CBS recently aired a new CGI cartoon called “Yes, Virginia”, which is a dramatization of the events surrounding a letter sent to the Sun, a New York newspaper, in September of 1897 by Virginia O’Hanlon, age 8. While I didn’t see it (because I mistakenly believed it was a theatrical movie having caught only some online ads), I did catch some clips online, and frankly I think I prefer the original cartoon. There seemed to be a lot more heart, and the celebrities were dropped in favor of actual children. That makes the kids sound like actual children. Bill Meléndez used the same gimmick for his more famous work, A Charlie Brown Christmas.

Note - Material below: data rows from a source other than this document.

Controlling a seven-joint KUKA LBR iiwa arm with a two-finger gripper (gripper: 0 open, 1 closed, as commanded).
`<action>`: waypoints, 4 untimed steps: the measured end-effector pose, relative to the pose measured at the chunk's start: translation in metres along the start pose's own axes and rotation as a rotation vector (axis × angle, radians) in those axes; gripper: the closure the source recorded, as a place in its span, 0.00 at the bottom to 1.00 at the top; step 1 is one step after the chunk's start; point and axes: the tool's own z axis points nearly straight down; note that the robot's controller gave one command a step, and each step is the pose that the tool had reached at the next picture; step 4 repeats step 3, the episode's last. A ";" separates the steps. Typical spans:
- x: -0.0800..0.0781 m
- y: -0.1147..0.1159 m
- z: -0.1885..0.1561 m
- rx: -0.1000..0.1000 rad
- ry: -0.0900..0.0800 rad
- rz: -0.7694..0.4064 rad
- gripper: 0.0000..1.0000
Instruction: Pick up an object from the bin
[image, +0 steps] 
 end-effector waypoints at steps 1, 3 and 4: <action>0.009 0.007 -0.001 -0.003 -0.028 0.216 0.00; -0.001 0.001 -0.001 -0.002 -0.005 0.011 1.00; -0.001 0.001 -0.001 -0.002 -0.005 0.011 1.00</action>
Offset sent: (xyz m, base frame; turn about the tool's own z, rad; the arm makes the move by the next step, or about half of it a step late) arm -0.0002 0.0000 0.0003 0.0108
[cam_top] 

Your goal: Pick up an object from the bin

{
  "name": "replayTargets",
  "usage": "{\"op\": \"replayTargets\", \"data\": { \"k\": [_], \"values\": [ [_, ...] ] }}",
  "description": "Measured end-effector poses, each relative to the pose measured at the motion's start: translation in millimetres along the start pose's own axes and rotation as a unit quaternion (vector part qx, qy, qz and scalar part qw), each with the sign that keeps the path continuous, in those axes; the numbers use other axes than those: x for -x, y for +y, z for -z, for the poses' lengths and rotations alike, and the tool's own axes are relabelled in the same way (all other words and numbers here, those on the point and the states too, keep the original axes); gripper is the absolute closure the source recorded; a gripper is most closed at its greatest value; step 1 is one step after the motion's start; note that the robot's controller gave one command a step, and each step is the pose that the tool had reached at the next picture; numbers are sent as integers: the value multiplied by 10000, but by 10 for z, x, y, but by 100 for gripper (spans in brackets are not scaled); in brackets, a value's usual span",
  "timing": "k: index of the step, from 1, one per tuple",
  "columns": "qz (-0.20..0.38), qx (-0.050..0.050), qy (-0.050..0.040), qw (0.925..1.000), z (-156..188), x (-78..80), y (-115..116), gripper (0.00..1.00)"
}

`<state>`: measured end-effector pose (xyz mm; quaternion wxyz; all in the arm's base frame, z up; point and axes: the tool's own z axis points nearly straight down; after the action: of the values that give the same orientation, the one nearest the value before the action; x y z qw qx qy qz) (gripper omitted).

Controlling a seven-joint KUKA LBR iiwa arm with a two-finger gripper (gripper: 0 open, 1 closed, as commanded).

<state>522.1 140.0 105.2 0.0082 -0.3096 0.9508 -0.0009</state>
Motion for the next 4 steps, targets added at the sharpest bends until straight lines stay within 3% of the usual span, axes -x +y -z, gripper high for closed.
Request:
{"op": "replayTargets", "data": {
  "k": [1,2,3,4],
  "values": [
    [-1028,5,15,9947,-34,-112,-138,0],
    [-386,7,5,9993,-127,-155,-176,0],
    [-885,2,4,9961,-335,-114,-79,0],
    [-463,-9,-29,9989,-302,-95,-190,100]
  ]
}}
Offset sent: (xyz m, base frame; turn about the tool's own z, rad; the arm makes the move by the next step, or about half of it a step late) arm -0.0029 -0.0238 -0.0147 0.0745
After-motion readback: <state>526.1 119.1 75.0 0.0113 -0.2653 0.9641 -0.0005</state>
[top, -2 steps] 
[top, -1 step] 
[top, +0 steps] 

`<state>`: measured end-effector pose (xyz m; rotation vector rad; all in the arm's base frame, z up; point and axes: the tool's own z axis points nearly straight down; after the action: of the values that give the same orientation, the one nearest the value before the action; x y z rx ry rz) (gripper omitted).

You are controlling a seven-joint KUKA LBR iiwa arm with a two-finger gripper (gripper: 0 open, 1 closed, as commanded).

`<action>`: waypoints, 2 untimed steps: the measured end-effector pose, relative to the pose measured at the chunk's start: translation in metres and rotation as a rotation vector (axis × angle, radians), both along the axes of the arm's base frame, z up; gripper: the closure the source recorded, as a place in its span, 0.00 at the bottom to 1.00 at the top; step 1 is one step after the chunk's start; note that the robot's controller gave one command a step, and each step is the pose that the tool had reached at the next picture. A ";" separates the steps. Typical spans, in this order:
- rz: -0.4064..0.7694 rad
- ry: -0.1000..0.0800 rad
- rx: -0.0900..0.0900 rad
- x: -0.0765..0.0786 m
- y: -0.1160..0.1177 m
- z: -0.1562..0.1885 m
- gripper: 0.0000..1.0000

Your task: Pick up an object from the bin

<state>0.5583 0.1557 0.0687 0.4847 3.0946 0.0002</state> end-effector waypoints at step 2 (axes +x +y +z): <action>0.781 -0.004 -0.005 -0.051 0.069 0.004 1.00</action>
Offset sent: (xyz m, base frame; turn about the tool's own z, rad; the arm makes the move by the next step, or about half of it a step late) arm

Sadly, the only way I could find this was in three parts on YouTube. (WordPress and Vodpod both refuse to play the embedded player that airs all three parts together, so I have to give them to you one at a time.) But I still tear up when I hear the reading of that letter, so I have to make sure everyone is exposed to this.
UPDATE:I had to go to Dailymotion since it seems to have disappeared from YouTube. Let’s see how long it lasts there.
Produced in 1974 (a year after I was born), I think it still stands up if only for the story. (Certainly not the closing theme, which doesn’t age quite as well.) While I don’t know if either cartoon (or the made for TV movie starring Richard Thomas–seriously, do you really need a movie-length time to tell this story?) is accurate to the actual events, I like this telling. Was the new version hosted by Santa Claus? I doubt it.
And that letter is true today as it was back then. Click that link to the Newseum posting of the article back in the first paragraph, and send the link to anyone who doubts what the secular portions of Christmas is all about. (I love everything about Christmas, from our Savior’s birth to the non-religious stuff.)
I hope to have something cool of my own creation posted Christmas night. If not, have a Merry Christmas, or whatever you’ll be doing on the 25th.